▸ **Task description**
Where the lines below hold images, skip those and copy every word exactly.

(Records from a data collection)
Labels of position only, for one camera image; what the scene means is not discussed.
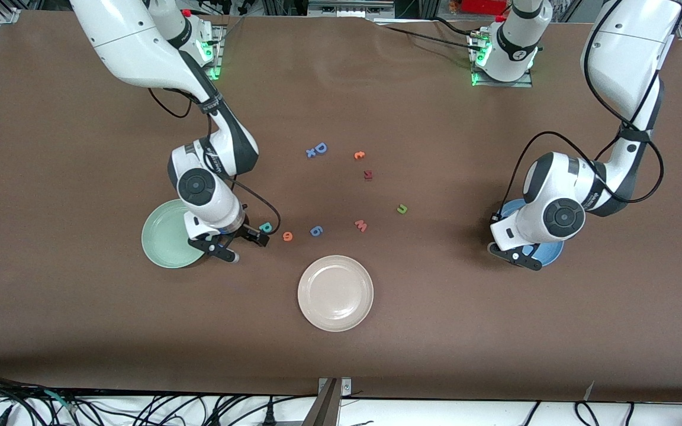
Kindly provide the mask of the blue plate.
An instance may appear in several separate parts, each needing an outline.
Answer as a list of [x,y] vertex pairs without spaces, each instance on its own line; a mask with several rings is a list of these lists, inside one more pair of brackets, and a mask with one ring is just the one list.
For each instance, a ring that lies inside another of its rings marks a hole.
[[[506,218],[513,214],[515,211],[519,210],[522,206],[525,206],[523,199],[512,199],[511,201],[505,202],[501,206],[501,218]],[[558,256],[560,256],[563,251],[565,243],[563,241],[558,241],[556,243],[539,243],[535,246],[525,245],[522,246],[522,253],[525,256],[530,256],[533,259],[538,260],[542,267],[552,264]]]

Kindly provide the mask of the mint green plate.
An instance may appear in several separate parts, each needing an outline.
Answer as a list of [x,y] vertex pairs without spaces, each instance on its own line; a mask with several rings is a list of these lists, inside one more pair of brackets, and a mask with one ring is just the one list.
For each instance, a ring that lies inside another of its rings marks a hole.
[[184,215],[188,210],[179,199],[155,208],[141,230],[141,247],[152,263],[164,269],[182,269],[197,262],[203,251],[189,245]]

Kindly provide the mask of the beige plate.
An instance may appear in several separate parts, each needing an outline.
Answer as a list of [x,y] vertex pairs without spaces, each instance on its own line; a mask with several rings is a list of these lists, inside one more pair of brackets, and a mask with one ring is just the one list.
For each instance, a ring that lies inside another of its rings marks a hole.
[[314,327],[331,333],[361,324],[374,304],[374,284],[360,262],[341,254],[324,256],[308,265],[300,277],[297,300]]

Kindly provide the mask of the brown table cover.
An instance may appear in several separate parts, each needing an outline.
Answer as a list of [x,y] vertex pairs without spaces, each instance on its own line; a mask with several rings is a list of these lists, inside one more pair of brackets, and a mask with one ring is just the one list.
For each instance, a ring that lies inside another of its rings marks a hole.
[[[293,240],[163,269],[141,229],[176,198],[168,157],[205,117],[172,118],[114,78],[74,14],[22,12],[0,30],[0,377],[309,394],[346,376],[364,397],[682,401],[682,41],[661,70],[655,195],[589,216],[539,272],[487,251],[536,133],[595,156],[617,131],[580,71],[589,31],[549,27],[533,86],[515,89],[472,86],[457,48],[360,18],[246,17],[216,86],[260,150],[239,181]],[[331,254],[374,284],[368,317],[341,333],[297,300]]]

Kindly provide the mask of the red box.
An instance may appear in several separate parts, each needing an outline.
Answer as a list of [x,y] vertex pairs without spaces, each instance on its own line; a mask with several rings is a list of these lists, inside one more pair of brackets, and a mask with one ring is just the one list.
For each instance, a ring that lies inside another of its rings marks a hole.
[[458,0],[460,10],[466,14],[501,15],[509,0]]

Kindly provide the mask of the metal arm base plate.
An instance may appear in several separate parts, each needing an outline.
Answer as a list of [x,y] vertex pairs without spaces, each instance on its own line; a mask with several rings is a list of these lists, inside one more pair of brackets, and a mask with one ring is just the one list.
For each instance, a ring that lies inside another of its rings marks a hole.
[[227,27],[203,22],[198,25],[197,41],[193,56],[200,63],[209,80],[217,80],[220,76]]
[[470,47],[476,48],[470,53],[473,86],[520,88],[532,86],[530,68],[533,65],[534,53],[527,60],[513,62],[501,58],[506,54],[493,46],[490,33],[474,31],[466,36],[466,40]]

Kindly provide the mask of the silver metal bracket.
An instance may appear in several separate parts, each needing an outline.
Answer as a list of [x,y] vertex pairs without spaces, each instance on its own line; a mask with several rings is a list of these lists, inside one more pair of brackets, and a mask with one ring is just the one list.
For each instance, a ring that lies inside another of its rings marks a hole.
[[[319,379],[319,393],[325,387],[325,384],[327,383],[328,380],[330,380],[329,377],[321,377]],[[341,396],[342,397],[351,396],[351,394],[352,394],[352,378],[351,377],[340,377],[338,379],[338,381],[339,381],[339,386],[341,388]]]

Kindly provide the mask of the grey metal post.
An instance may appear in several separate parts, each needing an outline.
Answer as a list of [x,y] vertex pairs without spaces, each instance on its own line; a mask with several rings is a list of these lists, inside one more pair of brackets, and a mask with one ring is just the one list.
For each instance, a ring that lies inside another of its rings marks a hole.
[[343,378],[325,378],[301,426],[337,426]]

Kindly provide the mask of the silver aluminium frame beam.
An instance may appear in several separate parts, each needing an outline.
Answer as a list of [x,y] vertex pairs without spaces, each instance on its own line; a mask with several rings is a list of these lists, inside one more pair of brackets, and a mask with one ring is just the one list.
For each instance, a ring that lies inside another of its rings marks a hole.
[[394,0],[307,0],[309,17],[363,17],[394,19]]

▸ **Response area**
Labels of position only, for one camera image; what the scene means is not discussed.
Kindly provide the mask of the blue plate.
An instance may appear in several separate parts, each needing an outline.
Answer as a list of [x,y] vertex pairs without spaces, each instance on its own line; a mask with several rings is a list of these lists, inside one more pair of brackets, and a mask with one ring is just the one list.
For each instance, a ring that lies inside another of its rings marks a hole.
[[[506,218],[513,214],[515,211],[519,210],[522,206],[525,206],[523,199],[512,199],[511,201],[505,202],[501,206],[501,218]],[[558,256],[560,256],[563,251],[565,243],[563,241],[558,241],[556,243],[539,243],[535,246],[525,245],[522,246],[522,253],[525,256],[530,256],[533,259],[538,260],[542,267],[552,264]]]

Kindly provide the mask of the mint green plate.
An instance may appear in several separate parts, each needing an outline.
Answer as a list of [x,y] vertex pairs without spaces, each instance on its own line; a mask with several rings is a list of these lists, inside one more pair of brackets, and a mask with one ring is just the one list.
For each instance, a ring that lies inside another of its rings marks a hole.
[[184,215],[188,210],[179,199],[155,208],[141,230],[141,247],[152,263],[164,269],[182,269],[197,262],[203,251],[189,245]]

Kindly provide the mask of the beige plate.
An instance may appear in several separate parts, each needing an outline.
Answer as a list of [x,y] vertex pairs without spaces, each instance on its own line; a mask with several rings is a list of these lists, inside one more pair of brackets, and a mask with one ring is just the one list.
For each instance, a ring that lies inside another of its rings marks a hole.
[[314,327],[331,333],[361,324],[374,304],[374,284],[360,262],[341,254],[324,256],[308,265],[300,277],[297,300]]

Kindly provide the mask of the brown table cover.
An instance may appear in several separate parts, each needing an outline.
Answer as a list of [x,y] vertex pairs without spaces, each instance on its own line; a mask with several rings is a list of these lists, inside one more pair of brackets, and a mask with one ring is just the one list.
For each instance, a ring that lies inside another of its rings marks a hole.
[[[293,240],[163,269],[141,229],[176,198],[168,157],[205,117],[172,118],[114,78],[74,14],[22,12],[0,30],[0,377],[309,394],[346,376],[364,397],[682,401],[682,41],[661,70],[655,195],[589,216],[539,272],[487,251],[536,133],[595,156],[617,131],[580,71],[589,31],[549,27],[533,86],[515,89],[472,86],[457,48],[360,18],[246,17],[216,86],[260,150],[239,181]],[[331,254],[374,284],[368,317],[341,333],[297,300]]]

Kindly provide the mask of the red box.
An instance may appear in several separate parts, each needing an outline.
Answer as a list of [x,y] vertex pairs without spaces, each instance on its own line; a mask with several rings is a list of these lists, inside one more pair of brackets, and a mask with one ring is just the one list.
For each instance, a ring that lies inside another of its rings marks a hole.
[[458,0],[460,10],[466,14],[501,15],[509,0]]

Kindly provide the mask of the metal arm base plate.
An instance may appear in several separate parts, each needing an outline.
Answer as a list of [x,y] vertex pairs without spaces, each instance on its own line; a mask with several rings is a list of these lists, inside one more pair of brackets, and a mask with one ring is just the one list.
For each instance, a ring that lies inside another of its rings marks a hole.
[[227,27],[203,22],[198,25],[197,41],[193,56],[200,63],[209,80],[217,80],[220,76]]
[[470,47],[476,48],[470,53],[473,86],[520,88],[532,86],[530,68],[533,65],[534,53],[527,60],[513,62],[501,58],[506,54],[493,46],[490,33],[474,31],[466,36],[466,40]]

Kindly provide the mask of the silver metal bracket.
An instance may appear in several separate parts, each needing an outline.
Answer as a list of [x,y] vertex pairs without spaces, each instance on its own line; a mask with several rings is a list of these lists, inside one more pair of brackets, and a mask with one ring is just the one list.
For each instance, a ring that lies inside another of its rings marks a hole.
[[[319,379],[319,393],[325,387],[325,384],[327,383],[328,380],[330,380],[329,377],[321,377]],[[341,396],[342,397],[351,396],[351,394],[352,394],[352,378],[351,377],[340,377],[338,379],[338,381],[339,381],[339,386],[341,388]]]

Kindly provide the mask of the grey metal post.
An instance may appear in several separate parts, each needing an outline.
Answer as a list of [x,y] vertex pairs without spaces, each instance on its own line; a mask with several rings is a list of these lists, inside one more pair of brackets, and a mask with one ring is just the one list.
For each instance, a ring that lies inside another of its rings marks a hole.
[[343,378],[325,378],[301,426],[337,426]]

Kindly provide the mask of the silver aluminium frame beam.
An instance may appear in several separate parts, each needing an outline.
Answer as a list of [x,y] vertex pairs without spaces, each instance on its own line; a mask with several rings is a list of these lists, inside one more pair of brackets, and a mask with one ring is just the one list.
For each instance, a ring that lies inside another of its rings marks a hole.
[[394,0],[307,0],[309,17],[363,17],[394,19]]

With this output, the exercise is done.